I have a RDD of type (String,
Iterable[(com.ebay.ep.poc.spark.reporting.process.detail.model.DetailInputRecord,
com.ebay.ep.poc.spark.reporting.process.model.DataRecord)])]
Here String is Key and a list of tuples for that key. I got above RDD after
doing a groupByKey.
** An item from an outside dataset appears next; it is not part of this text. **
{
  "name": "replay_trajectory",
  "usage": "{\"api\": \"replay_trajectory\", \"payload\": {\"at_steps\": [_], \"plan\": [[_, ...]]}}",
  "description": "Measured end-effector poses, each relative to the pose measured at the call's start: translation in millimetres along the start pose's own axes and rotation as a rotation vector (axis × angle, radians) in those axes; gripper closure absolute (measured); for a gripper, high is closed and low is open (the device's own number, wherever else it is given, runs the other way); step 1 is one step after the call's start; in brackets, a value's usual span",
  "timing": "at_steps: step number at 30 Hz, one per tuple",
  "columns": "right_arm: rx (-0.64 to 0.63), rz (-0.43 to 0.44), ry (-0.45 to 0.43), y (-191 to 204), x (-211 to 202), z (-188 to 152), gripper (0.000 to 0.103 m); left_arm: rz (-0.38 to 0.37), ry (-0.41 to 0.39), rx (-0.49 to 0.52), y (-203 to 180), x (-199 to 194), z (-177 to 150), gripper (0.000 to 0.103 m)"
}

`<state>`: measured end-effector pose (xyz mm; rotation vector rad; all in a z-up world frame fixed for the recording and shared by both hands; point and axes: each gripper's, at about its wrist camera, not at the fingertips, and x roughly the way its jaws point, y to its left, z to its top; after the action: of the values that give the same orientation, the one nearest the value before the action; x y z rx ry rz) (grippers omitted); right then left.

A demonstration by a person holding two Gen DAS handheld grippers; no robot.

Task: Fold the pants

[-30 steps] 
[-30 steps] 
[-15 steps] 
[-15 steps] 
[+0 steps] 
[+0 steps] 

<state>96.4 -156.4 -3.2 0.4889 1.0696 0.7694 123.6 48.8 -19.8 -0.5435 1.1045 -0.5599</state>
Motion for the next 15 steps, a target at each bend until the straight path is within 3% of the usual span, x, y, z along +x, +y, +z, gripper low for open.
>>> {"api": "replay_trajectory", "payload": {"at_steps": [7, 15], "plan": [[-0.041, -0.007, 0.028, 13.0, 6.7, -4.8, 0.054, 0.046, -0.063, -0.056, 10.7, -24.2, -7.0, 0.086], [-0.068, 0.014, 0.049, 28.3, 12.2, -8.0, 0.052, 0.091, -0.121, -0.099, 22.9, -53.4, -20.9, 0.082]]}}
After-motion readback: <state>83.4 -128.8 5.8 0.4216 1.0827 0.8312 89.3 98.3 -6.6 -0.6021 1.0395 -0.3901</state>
I later want to compute total number of values for a
given key and total number of unique values for the same given key and
hence i do this
val totalViCount = details.size.toLong
val uniqueViCount =
details.map(_._1.get("itemId").asInstanceOf[Long]).distinct.size.toLong
How do i do this using reduceByKey.
*Total Code:*
val groupedDetail: RDD[(String, Iterable[(DetailInputRecord,
DataRecord)])] = detailInputsToGroup.map {
case (detailInput, dataRecord) =>
val key: StringBuilder = new StringBuilder
dimensions.foreach {
dimension =>
key ++= {
Option(dataRecord.get(dimension)).getOrElse(Option(detailInput.get(dimension)).getOrElse("")).toString
}
}
(key.toString, (detailInput, dataRecord))
}.groupByKey
groupedDetail.map {
case (key, values) => {
val valueList = values.toList
//Compute dimensions // You can skup this
val (detailInput, dataRecord) = valueList.head
val schema = SchemaUtil.outputSchema(_detail)
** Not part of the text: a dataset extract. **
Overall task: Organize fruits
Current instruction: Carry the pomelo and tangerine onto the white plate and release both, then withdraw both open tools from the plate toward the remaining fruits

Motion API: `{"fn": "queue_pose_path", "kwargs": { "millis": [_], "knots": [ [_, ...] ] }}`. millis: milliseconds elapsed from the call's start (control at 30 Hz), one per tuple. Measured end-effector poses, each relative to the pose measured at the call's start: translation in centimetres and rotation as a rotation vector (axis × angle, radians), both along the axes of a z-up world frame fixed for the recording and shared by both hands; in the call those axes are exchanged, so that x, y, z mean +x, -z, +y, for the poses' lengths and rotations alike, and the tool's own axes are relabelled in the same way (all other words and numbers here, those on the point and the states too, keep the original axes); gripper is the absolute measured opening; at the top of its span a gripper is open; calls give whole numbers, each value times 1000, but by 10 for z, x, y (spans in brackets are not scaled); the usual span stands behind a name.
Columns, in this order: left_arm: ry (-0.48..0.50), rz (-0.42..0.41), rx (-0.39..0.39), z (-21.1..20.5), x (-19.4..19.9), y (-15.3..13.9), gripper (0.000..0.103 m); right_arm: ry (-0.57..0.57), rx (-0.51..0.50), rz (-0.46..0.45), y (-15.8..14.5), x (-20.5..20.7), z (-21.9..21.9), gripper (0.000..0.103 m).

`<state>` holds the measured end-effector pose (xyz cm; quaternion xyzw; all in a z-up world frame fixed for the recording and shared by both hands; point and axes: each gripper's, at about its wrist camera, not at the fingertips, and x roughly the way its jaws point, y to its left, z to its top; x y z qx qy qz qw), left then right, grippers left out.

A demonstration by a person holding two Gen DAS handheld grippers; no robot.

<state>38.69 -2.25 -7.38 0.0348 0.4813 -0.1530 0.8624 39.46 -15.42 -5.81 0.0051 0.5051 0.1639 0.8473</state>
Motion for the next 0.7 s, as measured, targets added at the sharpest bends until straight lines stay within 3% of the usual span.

val detailOutput = new DetailOutputRecord(detail, new
SessionRecord(schema))
DataUtil.populateDimensions(schema, dimensions.toArray,
detailInput, dataRecord, detailOutput)
val metricsData = metricProviders.flatMap {
case (className, instance) =>
val data = instance.getMetrics(valueList)
ReflectionUtil.getData(data,
_metricProviderMemberNames(className))
}
metricsData.map { case (k, v) => detailOutput.put(k, v) }
val wrap = new AvroKey[DetailOutputRecord](detailOutput)
(wrap, NullWritable.get)
}
}
//getMetrics:
def getMetrics(details: List[(DetailInputRecord, DataRecord)]) = {
val totalViCount = details.size.toLong
val uniqueViCount =
details.map(_._1.get("itemId").asInstanceOf[Long]).distinct.size.toLong
new ViewItemCountMetric(totalViCount, uniqueViCount)
}
I understand that totalViCount can be implemented using reduceByKey. How
can i implement total unique count as i need to have the full list to know
the unique values.
--
Deepak